=== YOUR TASK ===
Filter the records for lines holding the string "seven".

==== PROVIDED INFORMATION ====

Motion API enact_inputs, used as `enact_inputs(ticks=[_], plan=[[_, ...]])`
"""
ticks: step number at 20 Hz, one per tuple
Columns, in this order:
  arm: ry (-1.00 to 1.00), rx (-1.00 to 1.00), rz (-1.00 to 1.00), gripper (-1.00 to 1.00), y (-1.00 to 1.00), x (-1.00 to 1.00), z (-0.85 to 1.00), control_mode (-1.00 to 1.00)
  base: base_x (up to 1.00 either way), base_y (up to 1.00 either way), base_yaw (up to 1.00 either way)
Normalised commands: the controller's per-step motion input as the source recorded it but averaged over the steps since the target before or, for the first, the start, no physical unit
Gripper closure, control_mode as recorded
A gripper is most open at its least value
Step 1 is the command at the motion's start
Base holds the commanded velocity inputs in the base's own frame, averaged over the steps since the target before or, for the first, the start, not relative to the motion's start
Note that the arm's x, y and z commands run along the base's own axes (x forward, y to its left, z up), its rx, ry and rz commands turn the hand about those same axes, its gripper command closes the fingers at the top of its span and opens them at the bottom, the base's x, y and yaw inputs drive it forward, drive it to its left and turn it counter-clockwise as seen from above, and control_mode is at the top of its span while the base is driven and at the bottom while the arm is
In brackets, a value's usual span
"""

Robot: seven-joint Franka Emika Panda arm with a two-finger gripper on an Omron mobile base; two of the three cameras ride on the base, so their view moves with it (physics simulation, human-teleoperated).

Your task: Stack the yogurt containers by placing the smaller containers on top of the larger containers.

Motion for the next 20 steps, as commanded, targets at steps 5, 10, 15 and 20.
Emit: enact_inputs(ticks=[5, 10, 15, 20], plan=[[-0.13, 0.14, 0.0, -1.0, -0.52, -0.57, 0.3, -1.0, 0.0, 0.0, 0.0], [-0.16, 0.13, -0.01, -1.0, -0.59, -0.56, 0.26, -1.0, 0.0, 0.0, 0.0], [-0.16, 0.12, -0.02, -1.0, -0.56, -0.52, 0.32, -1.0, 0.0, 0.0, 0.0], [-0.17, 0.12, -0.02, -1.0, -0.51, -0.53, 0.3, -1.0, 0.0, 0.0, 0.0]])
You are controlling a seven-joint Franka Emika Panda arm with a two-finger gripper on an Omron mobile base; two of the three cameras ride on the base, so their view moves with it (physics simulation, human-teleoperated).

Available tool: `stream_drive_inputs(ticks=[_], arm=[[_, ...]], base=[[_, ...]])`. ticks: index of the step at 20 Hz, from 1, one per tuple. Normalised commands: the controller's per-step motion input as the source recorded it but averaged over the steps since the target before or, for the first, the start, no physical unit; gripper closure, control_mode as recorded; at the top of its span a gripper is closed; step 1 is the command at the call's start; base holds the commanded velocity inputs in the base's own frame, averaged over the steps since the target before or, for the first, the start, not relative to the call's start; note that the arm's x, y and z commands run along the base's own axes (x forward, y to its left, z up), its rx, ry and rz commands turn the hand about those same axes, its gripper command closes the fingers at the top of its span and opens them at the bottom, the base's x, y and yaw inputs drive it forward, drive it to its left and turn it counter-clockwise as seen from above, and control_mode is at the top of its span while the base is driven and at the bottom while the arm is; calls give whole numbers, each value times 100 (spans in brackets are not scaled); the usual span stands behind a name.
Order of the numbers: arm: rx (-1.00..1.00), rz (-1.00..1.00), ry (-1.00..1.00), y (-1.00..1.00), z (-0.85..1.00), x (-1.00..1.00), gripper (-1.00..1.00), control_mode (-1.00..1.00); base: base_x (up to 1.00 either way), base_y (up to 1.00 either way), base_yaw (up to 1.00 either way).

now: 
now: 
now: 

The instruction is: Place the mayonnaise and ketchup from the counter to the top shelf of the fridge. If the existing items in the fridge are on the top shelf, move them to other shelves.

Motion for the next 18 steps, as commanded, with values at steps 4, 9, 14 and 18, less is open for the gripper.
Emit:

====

=== SOLUTION FOR THIS EXERCISE ===
Robot: seven-joint Franka Emika Panda arm with a two-finger gripper on an Omron mobile base; two of the three cameras ride on the base, so their view moves with it (physics simulation, human-teleoperated).
You are controlling a seven-joint Franka Emika Panda arm with a two-finger gripper on an Omron mobile base; two of the three cameras ride on the base, so their view moves with it (physics simulation, human-teleoperated).

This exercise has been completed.